= Rhino Orphanage =

The Rhino Orphanage is the world's first Non-Profit Organization dedicated to the care and rehabilitation of rhinoceros calves orphaned by poaching. The orphanage is located in Limpopo Province, South Africa, of which the exact location can't be given due to security reasons.

The project was founded by Peet Cilliers and Arrie van Deventer in 2012.

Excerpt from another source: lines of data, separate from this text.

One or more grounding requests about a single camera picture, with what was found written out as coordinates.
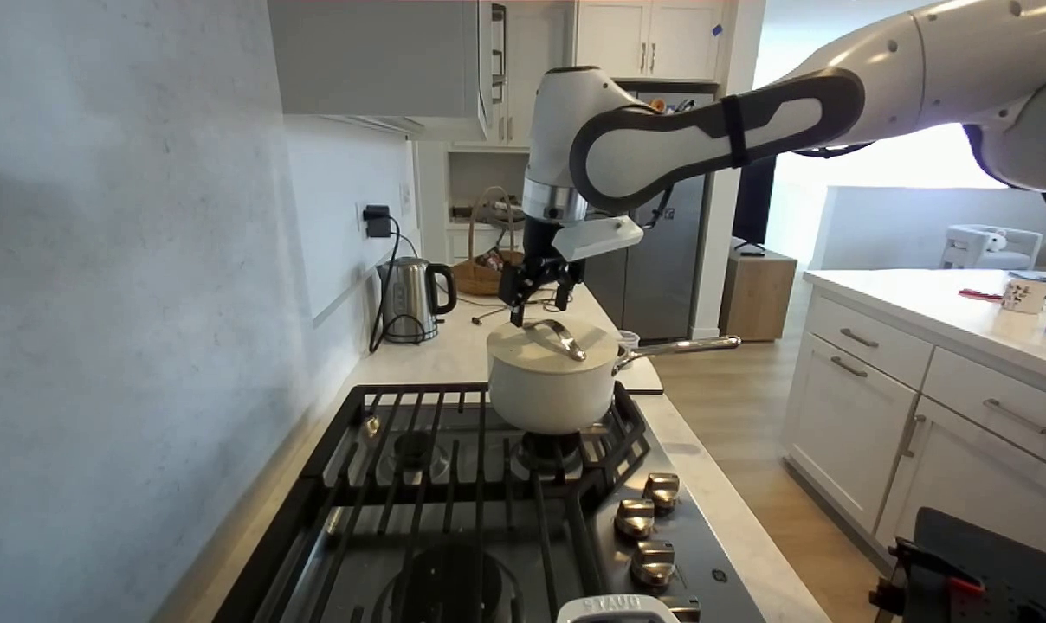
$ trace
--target stainless steel refrigerator
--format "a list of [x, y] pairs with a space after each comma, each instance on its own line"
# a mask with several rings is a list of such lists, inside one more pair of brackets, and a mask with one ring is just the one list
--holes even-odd
[[[713, 83], [619, 83], [648, 104], [671, 110], [716, 100]], [[701, 250], [711, 175], [692, 175], [633, 211], [648, 233], [641, 247], [586, 262], [586, 283], [605, 315], [643, 344], [677, 344], [692, 336]]]

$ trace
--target white countertop
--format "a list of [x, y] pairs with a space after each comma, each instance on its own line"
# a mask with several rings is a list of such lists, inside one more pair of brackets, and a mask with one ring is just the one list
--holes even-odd
[[[341, 386], [328, 392], [320, 412], [336, 412], [342, 395], [352, 383], [461, 383], [461, 381], [487, 381], [484, 362], [484, 336], [505, 321], [505, 315], [487, 315], [474, 324], [474, 315], [495, 313], [495, 302], [464, 299], [440, 336], [423, 346], [396, 346], [383, 344], [371, 354]], [[612, 329], [602, 315], [596, 299], [577, 286], [565, 320], [582, 320]], [[619, 374], [626, 392], [641, 404], [656, 438], [665, 445], [677, 473], [683, 476], [683, 491], [695, 503], [706, 517], [711, 528], [716, 533], [719, 547], [726, 551], [732, 563], [737, 569], [743, 580], [749, 584], [756, 607], [766, 621], [829, 621], [825, 608], [814, 603], [807, 584], [785, 563], [778, 547], [768, 541], [756, 512], [734, 491], [719, 463], [703, 449], [695, 433], [677, 412], [677, 404], [661, 395], [661, 381], [650, 360], [633, 360]], [[208, 547], [202, 563], [185, 578], [179, 594], [160, 614], [164, 621], [213, 621], [235, 580], [239, 569], [247, 563], [248, 551], [258, 547], [265, 525], [277, 512], [283, 491], [290, 488], [293, 473], [302, 470], [306, 456], [312, 455], [323, 420], [306, 421], [283, 449], [273, 456], [271, 470], [258, 481], [254, 496], [244, 509], [228, 519], [221, 538]]]
[[988, 355], [1046, 386], [1046, 313], [1017, 315], [961, 293], [962, 286], [1000, 293], [1006, 270], [814, 270], [807, 279], [837, 302], [912, 324], [934, 346]]

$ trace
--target burner
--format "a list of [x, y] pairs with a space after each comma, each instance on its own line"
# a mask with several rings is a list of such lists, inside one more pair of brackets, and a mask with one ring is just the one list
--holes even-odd
[[416, 555], [377, 598], [396, 623], [495, 623], [521, 608], [521, 588], [505, 569], [470, 543], [444, 543]]
[[433, 436], [429, 433], [405, 433], [405, 436], [396, 436], [390, 449], [396, 449], [396, 467], [400, 470], [425, 470], [429, 456], [433, 456]]
[[582, 467], [582, 436], [577, 433], [569, 433], [569, 436], [524, 433], [515, 456], [528, 467], [528, 473], [565, 476]]

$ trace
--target wooden floor
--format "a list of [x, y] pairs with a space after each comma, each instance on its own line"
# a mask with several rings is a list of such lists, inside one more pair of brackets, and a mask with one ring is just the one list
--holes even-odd
[[778, 428], [800, 351], [805, 290], [785, 336], [706, 354], [650, 354], [665, 395], [746, 496], [766, 533], [837, 623], [873, 621], [876, 563], [829, 519], [778, 459]]

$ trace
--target stove grate
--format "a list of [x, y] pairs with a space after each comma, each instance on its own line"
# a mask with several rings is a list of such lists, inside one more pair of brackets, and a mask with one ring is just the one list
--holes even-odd
[[528, 470], [521, 445], [484, 383], [352, 386], [218, 621], [396, 621], [447, 598], [412, 592], [416, 570], [459, 559], [479, 570], [459, 598], [469, 621], [554, 621], [565, 598], [610, 592], [588, 517], [648, 455], [636, 404], [617, 383], [575, 467]]

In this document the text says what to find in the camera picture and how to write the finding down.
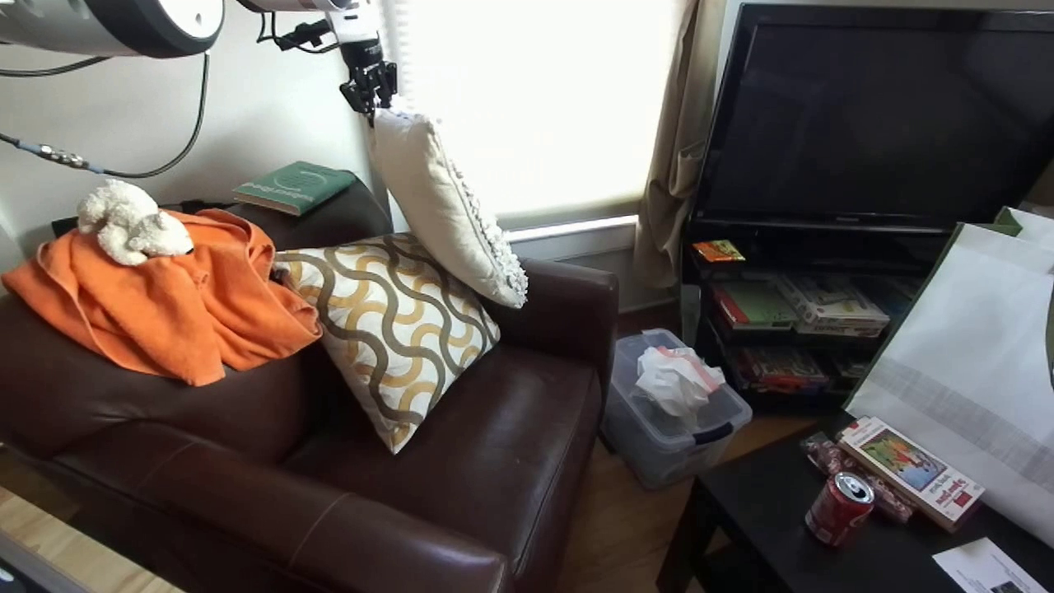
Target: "tv screen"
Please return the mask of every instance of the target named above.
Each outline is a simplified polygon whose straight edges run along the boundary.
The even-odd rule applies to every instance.
[[[695,215],[952,226],[1054,153],[1054,12],[743,7]]]

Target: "plastic bag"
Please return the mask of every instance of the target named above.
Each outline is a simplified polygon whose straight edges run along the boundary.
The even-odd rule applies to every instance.
[[[726,385],[726,373],[706,365],[695,349],[648,347],[634,359],[634,385],[665,411],[677,418],[697,415],[709,394]]]
[[[986,504],[1054,545],[1054,219],[963,225],[846,411],[981,482]]]

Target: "white pillow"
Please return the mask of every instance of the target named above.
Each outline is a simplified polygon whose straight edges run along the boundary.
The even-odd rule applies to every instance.
[[[412,233],[484,300],[519,308],[526,272],[493,215],[468,191],[436,124],[416,112],[374,112],[372,164],[401,208]]]

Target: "green book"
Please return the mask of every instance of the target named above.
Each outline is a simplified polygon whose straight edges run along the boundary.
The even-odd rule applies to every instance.
[[[711,284],[711,297],[717,300],[731,328],[791,332],[797,321],[788,297],[766,281],[717,281]]]
[[[264,179],[249,179],[233,188],[233,201],[302,217],[360,179],[345,168],[326,168],[313,160],[289,160]]]

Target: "soda can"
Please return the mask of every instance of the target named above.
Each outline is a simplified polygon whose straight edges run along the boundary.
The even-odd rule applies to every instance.
[[[860,475],[836,472],[827,478],[822,490],[805,514],[811,532],[827,545],[842,545],[846,535],[868,516],[876,507],[876,487]]]

==Mission and objectives==
- To rescue orphaned and injured rhino calves
- To rehabilitate and return rhino to the wild
- To raise awareness for rhino conservation and communicate the work of The Rhino Orphanage
- To raise funds for day-to-day operations

The Rhino Orphanage educates the public against poaching. The Rhino Orphanage forms part of the rapid intervention and coordinated rescue response network where the appropriate handling, rearing and rehabilitation protocols are implemented, crucial to ensuring that the rhino orphans are rescued successfully, humanely and responsibly. At the Orphanage animals are reared in such a manner as to ensure their full rehabilitation and return to the wild.

In July 2013, The Rhino Orphanage received the world’s first bespoke rhino ambulance. The ambulance is equipped with a trailer to carry vital equipment into the bush and a specialised transporter to carry injured rhino calves back to the orphanage where they receive 24-hour medical attention.

==Partners and supporters==
In 2012, Lafarge announced it had donated R100,000 to The Rhino Orphanage. In the same year, Build It and Spar Group donated R100,000 worth of building materials and New Holland Agriculture donated a new tractor to the project. In August 2013, New Holland launched the 'New Holland Rhino Run' campaign where a tractor was driven from Cape Town to Limpopo to raise funds for The Rhino Orphanage.

In May 2014, First Car Rental in partnership with Nissan South Africa, Lafarge, New Holland Agriculture, Legend Golf and Safari Resort and Graffiti launched the 'Post Your Selfie and Win' campaign to raise awareness for The Rhino Orphanage.

The Rhino Orphanage is further supported by a range of partners including First National Bank (South Africa), Zebediela Bricks and ATKSA.